CNC machining operations are an essential part of modern manufacturing, with applications spanning various industries from automotive and aerospace to medical devices. Monitoring the machine and detecting CNC tool degradation is crucial for ensuring the quality of the machined parts and preventing catastrophic failures that can lead to costly downtime. Neuron Soundware (NSW) has successfully explored the use of sound-based monitoring for detecting machine tool degradation in CNC machining operations, in the process enhancing manufacturing efficiency and sustainability.
By analysing the sound signals generated during the machining process, NSW can accurately identify anomalies and assess the condition of the machine tools. The use of sound-based monitoring methods, as developed by NSW, is gaining traction, demonstrating their effectiveness in detecting tool wear, crack propagation, and other forms of degradation.
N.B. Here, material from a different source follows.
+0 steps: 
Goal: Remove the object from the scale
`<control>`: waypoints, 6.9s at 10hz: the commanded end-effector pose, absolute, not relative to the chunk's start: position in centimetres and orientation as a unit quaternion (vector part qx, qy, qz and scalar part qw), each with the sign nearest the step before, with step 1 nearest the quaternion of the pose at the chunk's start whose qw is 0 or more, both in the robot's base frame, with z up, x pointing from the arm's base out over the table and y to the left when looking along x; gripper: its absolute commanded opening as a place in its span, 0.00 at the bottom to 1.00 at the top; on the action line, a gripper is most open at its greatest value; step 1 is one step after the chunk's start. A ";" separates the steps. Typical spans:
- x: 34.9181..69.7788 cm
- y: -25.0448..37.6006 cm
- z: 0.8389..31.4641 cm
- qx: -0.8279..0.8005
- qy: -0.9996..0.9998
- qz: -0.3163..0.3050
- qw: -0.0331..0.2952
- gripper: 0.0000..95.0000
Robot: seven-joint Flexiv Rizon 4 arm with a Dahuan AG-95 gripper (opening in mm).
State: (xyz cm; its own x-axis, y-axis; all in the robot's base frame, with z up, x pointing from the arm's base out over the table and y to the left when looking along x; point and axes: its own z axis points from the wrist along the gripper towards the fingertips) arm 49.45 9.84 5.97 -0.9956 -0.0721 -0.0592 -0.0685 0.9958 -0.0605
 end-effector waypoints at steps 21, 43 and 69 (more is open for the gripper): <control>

NSW has worked extensively on the relationship between sound signal and tool wear under multiple machining conditions, and has developed regression and artificial neural network models to predict the degree of tool wear. The results achieved show that the NSW method maintains prediction accuracy regardless of the different machining conditions, achieving accuracy higher than 87%.
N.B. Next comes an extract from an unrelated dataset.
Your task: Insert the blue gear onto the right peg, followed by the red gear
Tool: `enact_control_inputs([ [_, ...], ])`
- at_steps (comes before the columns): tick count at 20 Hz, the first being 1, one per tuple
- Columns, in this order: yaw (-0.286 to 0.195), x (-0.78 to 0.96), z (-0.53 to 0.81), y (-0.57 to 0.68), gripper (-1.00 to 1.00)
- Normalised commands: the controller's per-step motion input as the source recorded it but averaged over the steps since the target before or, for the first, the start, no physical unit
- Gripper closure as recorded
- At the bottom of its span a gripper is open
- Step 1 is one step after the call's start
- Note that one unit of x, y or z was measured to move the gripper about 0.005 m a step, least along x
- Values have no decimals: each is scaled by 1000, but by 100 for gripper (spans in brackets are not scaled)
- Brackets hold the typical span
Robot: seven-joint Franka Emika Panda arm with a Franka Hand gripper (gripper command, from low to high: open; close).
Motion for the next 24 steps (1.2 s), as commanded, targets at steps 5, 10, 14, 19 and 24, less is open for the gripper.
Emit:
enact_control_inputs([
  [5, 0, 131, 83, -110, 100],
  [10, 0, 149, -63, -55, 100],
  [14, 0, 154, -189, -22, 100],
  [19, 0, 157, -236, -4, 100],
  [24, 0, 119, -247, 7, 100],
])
NSW is investing a lot of effort into this process of sound-based monitoring for detecting machine tool degradation in CNC machining operations. Pavel Konecny, the founder and CEO of Neuron Soundware said: “By analysing the sound signals generated during the machining process, we can identify anomalies and assess the condition of the machine tools, enabling proactive maintenance and preventing costly downtime. As the manufacturing industry continues to evolve, the integration of sound-based monitoring in CNC machining operations is expected to play a crucial role in enhancing manufacturing efficiency and sustainability.”